Louvre Museum : Pharaohs of the Two Lands

The epic of forgotten dynasties

The "Pharaoh of the Two Lands" exhibition at the Louvre Museum highlights a short period of Egyptian history, the 25th dynasty, during which the kings of the country of Kush (Nubia) dominated Egypt.


The kings of Kush were first dominated by Egyptian rulers to which they had to pay tributes in gold, ivory, cattle and spices in Memphis and Thebes. They managed to conquer Egypt which they unified for 60 years as part of the Kingdom of Two Lands: Egypt and the country of Kush (713-655 BC.) . The capital of the country of Kush was Napata, near the mountain of Jebel Barkal, in the heart of present-day Sudan.
The exhibition highlights the epic of the conquest of the Nile Valley by King Pianky. The kingdom of Kush was dominated by a pharaonic ideology, art, and religion: religious objects such as the rams of Amenophis were brought to establish the legitimacy of the kings of Kush. The Osokon triad, a magnificent representation of the three most important gods in the Egyptian religion (Horus, Isis and Osiris), is a testimony of the close ties that united the two territories.

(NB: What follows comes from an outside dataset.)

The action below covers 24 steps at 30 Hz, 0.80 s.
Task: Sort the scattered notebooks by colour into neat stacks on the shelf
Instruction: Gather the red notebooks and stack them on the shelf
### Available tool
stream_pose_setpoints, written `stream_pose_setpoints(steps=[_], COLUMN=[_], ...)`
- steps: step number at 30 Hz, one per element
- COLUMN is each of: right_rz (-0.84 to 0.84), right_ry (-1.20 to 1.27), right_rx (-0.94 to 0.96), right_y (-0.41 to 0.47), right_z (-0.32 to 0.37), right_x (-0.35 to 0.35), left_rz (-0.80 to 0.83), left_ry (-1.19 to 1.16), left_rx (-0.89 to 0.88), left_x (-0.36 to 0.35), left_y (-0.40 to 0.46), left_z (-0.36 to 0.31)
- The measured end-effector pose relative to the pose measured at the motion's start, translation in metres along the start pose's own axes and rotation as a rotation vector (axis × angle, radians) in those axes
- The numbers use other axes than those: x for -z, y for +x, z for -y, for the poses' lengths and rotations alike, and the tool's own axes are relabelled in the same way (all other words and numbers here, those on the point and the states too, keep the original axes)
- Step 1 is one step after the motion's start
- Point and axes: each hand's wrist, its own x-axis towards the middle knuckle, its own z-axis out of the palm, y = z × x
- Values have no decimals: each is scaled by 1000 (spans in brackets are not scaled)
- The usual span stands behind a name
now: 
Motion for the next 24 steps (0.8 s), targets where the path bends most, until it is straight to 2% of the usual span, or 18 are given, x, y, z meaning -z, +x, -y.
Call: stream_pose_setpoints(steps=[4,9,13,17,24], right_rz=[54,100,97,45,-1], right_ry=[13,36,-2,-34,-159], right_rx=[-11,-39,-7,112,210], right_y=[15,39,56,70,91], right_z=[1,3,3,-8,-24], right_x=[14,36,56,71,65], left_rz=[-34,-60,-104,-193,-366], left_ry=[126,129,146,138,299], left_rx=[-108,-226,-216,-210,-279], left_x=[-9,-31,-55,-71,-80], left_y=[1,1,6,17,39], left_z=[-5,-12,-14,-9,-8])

Beautiful objects such as the fragments of sculptures of the sphinx of Taharta illustrate the influence played by the Kushite holy cities of Napata, Kawa, Sanam and Djebel Barkal.

The Pharaohs were not the only ones to ensure order on the Egyptian territory; they were assisted in Thebes by the Divine Adorers, the eldest daughters of the pharaoh who was responsible for the cult of Amun. The case of the divine adorer Chepenoupet is one of the magnificent objects displayed in this exhibition.

This epic of the pharaohs of Napata, capital of the country of Kush, ends with the Assyrian invasion from the North: Psammetichus 1st then Psammetichus II embark on a conquest of the Nile valley, going so far as to ransack the Kushite holy cities.

The exhibition ends with the reconstructed statues from Doukki Gel where priests had hidden the fragments of statues of the kings of Kush after a raid by Psammetichus II. Rediscovered and restored, they are now at the National Museum of Sudan.
The Kushite heritage is evoked in the opera Aida with costumes and the scenario created by the well-known French Egyptologist Mariette at the end of the XIX century.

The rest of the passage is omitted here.